Le traitement du cancer par immunothérapie, les progrès réalisés chez les patients du centre Léon Bérard de Lyon, laissent espérer une guérison.

“Mon patient n’aurait pas participé à un essai clinique, il serait décédé, cela ne fait aucun doute.” Le professeur Maurice Pérol est oncologue au centre de cancérologie Léon Bérard à Lyon. Dans son service, il constate les progrès réalisés dans le traitement du cancer par immunothérapie. Son patient faisait partie d’une vaste étude menée dans le monde entier en 2014.

Nous vivons actuellement le début d’une véritable révolution : l’immunothérapie est une arme thérapeutique qui devrait, à terme, toucher de nombreux types de cancer et à presque tous les stades.

Maurice Pérol, oncologue médical au Centre Léon Bérard de Lyon

Le patient de Maurice Pérol souffrait d’un cancer du poumon évolutif, malgré deux traitements de chimiothérapie et de radiothérapie. Grâce à l’immunothérapie, il est en rémission totale 9 ans plus tard, les médecins le considèrent même guéri.

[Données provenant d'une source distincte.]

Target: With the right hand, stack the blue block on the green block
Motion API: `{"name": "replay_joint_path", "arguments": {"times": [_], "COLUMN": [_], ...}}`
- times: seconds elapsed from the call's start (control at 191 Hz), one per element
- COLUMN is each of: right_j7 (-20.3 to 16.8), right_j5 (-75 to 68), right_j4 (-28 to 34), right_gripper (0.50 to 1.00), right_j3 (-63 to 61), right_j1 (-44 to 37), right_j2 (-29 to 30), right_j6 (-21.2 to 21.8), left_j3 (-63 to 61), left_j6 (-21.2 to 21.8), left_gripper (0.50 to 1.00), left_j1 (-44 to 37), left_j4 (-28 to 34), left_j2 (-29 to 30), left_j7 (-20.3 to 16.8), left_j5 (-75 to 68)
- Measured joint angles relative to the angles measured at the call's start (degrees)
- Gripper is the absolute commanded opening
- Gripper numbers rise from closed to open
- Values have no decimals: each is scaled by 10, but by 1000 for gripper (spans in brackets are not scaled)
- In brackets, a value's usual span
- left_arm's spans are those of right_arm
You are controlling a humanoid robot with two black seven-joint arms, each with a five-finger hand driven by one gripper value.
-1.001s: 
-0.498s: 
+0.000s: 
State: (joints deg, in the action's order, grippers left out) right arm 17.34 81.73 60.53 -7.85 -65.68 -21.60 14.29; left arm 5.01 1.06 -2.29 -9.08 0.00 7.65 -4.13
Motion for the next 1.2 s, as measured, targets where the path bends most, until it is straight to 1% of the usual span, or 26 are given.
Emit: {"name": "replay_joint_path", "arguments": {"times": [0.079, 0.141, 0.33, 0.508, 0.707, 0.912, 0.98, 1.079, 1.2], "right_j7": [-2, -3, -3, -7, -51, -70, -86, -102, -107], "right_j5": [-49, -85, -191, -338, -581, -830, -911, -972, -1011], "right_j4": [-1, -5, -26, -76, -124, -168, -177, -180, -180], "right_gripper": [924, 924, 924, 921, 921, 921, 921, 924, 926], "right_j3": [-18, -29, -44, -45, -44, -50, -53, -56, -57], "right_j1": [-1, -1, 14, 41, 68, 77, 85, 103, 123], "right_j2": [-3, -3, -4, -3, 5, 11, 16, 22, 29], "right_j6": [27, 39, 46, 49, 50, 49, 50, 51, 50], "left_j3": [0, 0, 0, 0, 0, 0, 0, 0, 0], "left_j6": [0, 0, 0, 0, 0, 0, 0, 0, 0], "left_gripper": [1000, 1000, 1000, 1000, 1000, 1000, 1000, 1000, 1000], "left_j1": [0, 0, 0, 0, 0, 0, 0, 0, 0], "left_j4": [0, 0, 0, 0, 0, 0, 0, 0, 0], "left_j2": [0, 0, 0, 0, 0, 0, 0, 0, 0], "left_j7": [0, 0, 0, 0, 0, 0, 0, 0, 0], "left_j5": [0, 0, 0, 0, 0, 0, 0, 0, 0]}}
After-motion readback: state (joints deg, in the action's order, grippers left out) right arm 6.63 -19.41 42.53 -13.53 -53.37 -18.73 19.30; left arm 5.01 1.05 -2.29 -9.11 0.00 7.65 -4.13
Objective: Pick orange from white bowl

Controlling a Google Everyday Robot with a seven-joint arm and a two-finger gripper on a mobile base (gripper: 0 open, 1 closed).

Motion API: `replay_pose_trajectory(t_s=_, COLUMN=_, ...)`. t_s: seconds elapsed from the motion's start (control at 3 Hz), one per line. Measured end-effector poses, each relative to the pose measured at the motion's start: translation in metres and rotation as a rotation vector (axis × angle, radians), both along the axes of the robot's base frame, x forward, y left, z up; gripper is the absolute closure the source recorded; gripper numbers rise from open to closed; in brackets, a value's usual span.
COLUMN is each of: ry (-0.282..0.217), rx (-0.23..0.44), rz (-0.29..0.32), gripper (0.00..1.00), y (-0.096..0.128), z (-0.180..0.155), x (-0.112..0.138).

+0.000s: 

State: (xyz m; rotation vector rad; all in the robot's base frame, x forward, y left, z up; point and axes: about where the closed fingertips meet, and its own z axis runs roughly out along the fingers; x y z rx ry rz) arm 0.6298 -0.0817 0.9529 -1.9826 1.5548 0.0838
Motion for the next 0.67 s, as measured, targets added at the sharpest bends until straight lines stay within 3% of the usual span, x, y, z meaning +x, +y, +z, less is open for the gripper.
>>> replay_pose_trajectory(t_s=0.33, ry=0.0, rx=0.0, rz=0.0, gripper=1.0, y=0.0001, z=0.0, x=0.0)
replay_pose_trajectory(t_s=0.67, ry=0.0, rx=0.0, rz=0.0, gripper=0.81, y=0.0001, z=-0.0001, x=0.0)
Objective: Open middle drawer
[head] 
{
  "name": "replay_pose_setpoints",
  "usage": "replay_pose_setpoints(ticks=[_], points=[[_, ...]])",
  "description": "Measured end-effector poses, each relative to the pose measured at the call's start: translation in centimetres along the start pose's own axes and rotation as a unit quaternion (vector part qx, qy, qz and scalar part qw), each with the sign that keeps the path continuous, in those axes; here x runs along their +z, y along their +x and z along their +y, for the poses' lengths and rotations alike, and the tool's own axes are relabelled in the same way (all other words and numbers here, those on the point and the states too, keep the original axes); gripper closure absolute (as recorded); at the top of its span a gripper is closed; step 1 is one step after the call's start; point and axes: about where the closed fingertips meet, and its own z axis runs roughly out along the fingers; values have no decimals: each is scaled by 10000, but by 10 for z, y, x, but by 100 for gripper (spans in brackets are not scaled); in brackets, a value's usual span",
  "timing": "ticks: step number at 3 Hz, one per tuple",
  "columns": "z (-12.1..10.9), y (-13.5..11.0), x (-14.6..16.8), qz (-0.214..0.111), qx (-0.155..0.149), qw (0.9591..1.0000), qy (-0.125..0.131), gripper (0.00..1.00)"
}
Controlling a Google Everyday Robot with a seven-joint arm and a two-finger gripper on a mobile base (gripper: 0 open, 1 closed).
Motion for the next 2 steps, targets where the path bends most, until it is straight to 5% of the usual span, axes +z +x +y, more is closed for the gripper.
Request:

Au cours de la dernière décennie, l’immunothérapie a transformé la cancérologie : notamment les cancers de la peau, les mélanomes, mais aussi les cancers du poumon, notamment chez les fumeurs. 1 diagnostic toutes les 15 minutes, 1 décès toutes les 20 minutes, le cancer du poumon est la première cause de décès.

La tumeur exerce un frein en bloquant le système immunitaire, qui reconnaît la cellule tumorale comme un corps étranger, mais ne peut pas l’éliminer. Car une cellule tumorale, pour se défendre, exprime une protéine à sa surface, tel un bouclier qui bloque l’action des lymphocytes.

L’immunothérapie ne cible pas les cellules cancéreuses, mais plutôt le système immunitaire du patient : c’est-à-dire les cellules qui attaquent les cellules cancéreuses : ce sont les globules blancs, les lymphocytes, qui sont chargés de détruire tout ce qui est étranger à l’organisme. L’immunothérapie permet de réactiver et de renforcer le système immunitaire pour qu’il attaque plus efficacement les cellules tumorales.

Il y a dix ans, il n’était pas accessible en dehors des essais cliniques. Il y avait une course entre les grandes sociétés pharmaceutiques pour être les premières à développer des médicaments satisfaisants. En 2014, le laboratoire japonais et un laboratoire américain réalisent une avancée majeure et remportent le prix Nobel de médecine. De nos jours, ces médicaments font partie du traitement standard.

Les rémissions durent bien plus longtemps que celles obtenues par les traitements traditionnels.

Maurice Pérol, oncologue médical au centre Léon Bérard de Lyon

Malheureusement, seule une minorité de patients répondent au traitement. Dans le cas du cancer du fumeur, très agressif, une fois découvert, 3 cas sur 4 présentent des métastases et d’autres organes sont touchés. Les médecins combinaient chimiothérapie et radiothérapie.

En ajoutant l’immunothérapie, cela réduit le risque de rechute d’environ 10 à 12 %. Le nombre de patients qui survivent augmente de 10 % après 3 ans de traitement. Au début de son utilisation, l’immunothérapie n’était utilisée que dans les stades très avancés du cancer, en cas de métastases, aujourd’hui c’est le cas même aux stades précoces des patients opérés. Les progrès sont remarquables, mais insuffisants.

Les équipes médicales, notamment au centre de cancérologie Léon Bérard, tentent d’améliorer les résultats en combinant un vaccin. « Se vacciner contre sa propre tumeur garantit que le système immunitaire se réveille et libère ses effets grâce à l’immunothérapie » précise Maurice Pérol.

L’immunothérapie est également en cours de développement pour de nombreuses autres tumeurs, telles que la maladie du sein, du rein, de la vessie et de Hodgkin.

Ces traitements, développés par les grands laboratoires pharmaceutiques du monde entier, restent très coûteux.